• [ASSIGNED TASK] From top to bottom, reproduce the listing without a single change.

• [DATA BLOCK]
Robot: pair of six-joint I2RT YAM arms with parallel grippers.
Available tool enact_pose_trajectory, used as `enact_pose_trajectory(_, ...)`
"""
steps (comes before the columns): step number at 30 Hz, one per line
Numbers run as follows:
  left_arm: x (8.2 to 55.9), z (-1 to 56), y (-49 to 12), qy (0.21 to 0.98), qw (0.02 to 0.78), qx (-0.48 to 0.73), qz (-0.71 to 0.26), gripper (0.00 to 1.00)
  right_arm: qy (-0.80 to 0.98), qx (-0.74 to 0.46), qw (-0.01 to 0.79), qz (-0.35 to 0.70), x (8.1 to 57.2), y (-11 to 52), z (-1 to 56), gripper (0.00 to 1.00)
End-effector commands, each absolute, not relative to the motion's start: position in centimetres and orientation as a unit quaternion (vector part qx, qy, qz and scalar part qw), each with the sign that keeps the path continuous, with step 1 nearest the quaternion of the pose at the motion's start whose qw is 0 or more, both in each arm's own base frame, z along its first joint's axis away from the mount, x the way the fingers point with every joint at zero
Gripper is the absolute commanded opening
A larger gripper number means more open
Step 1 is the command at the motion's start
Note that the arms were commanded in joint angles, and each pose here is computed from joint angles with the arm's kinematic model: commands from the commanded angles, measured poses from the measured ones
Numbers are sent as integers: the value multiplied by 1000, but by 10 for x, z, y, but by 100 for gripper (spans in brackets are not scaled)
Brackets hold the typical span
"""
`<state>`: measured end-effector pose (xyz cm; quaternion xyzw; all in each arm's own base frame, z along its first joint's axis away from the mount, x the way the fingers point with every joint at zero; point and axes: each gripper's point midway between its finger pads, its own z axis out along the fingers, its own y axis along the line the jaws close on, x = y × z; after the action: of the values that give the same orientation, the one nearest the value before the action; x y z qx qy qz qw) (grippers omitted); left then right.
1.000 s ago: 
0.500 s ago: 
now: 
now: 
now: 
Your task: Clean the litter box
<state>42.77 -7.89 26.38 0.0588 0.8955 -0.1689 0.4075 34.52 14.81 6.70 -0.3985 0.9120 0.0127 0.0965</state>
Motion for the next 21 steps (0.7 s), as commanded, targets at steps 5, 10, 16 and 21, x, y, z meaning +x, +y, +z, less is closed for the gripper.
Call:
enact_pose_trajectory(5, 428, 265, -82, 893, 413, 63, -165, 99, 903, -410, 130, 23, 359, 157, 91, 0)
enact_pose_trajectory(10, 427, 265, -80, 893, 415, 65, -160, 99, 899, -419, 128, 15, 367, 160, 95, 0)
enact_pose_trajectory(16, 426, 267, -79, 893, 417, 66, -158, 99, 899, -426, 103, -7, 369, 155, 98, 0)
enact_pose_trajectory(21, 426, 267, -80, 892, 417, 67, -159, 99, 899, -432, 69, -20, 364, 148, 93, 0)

• [RESULT OF THIS EXERCISE]
Robot: pair of six-joint I2RT YAM arms with parallel grippers.
Available tool enact_pose_trajectory, used as `enact_pose_trajectory(_, ...)`
"""
steps (comes before the columns): step number at 30 Hz, one per line
Numbers run as follows:
  left_arm: x (8.2 to 55.9), z (-1 to 56), y (-49 to 12), qy (0.21 to 0.98), qw (0.02 to 0.78), qx (-0.48 to 0.73), qz (-0.71 to 0.26), gripper (0.00 to 1.00)
  right_arm: qy (-0.80 to 0.98), qx (-0.74 to 0.46), qw (-0.01 to 0.79), qz (-0.35 to 0.70), x (8.1 to 57.2), y (-11 to 52), z (-1 to 56), gripper (0.00 to 1.00)
End-effector commands, each absolute, not relative to the motion's start: position in centimetres and orientation as a unit quaternion (vector part qx, qy, qz and scalar part qw), each with the sign that keeps the path continuous, with step 1 nearest the quaternion of the pose at the motion's start whose qw is 0 or more, both in each arm's own base frame, z along its first joint's axis away from the mount, x the way the fingers point with every joint at zero
Gripper is the absolute commanded opening
A larger gripper number means more open
Step 1 is the command at the motion's start
Note that the arms were commanded in joint angles, and each pose here is computed from joint angles with the arm's kinematic model: commands from the commanded angles, measured poses from the measured ones
Numbers are sent as integers: the value multiplied by 1000, but by 10 for x, z, y, but by 100 for gripper (spans in brackets are not scaled)
Brackets hold the typical span
"""
`<state>`: measured end-effector pose (xyz cm; quaternion xyzw; all in each arm's own base frame, z along its first joint's axis away from the mount, x the way the fingers point with every joint at zero; point and axes: each gripper's point midway between its finger pads, its own z axis out along the fingers, its own y axis along the line the jaws close on, x = y × z; after the action: of the values that give the same orientation, the one nearest the value before the action; x y z qx qy qz qw) (grippers omitted); left then right.
1.000 s ago: 
0.500 s ago: 
now: 
now: 
now: 
Your task: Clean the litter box
<state>42.77 -7.89 26.38 0.0588 0.8955 -0.1689 0.4075 34.52 14.81 6.70 -0.3985 0.9120 0.0127 0.0965</state>
Motion for the next 21 steps (0.7 s), as commanded, targets at steps 5, 10, 16 and 21, x, y, z meaning +x, +y, +z, less is closed for the gripper.
Call:
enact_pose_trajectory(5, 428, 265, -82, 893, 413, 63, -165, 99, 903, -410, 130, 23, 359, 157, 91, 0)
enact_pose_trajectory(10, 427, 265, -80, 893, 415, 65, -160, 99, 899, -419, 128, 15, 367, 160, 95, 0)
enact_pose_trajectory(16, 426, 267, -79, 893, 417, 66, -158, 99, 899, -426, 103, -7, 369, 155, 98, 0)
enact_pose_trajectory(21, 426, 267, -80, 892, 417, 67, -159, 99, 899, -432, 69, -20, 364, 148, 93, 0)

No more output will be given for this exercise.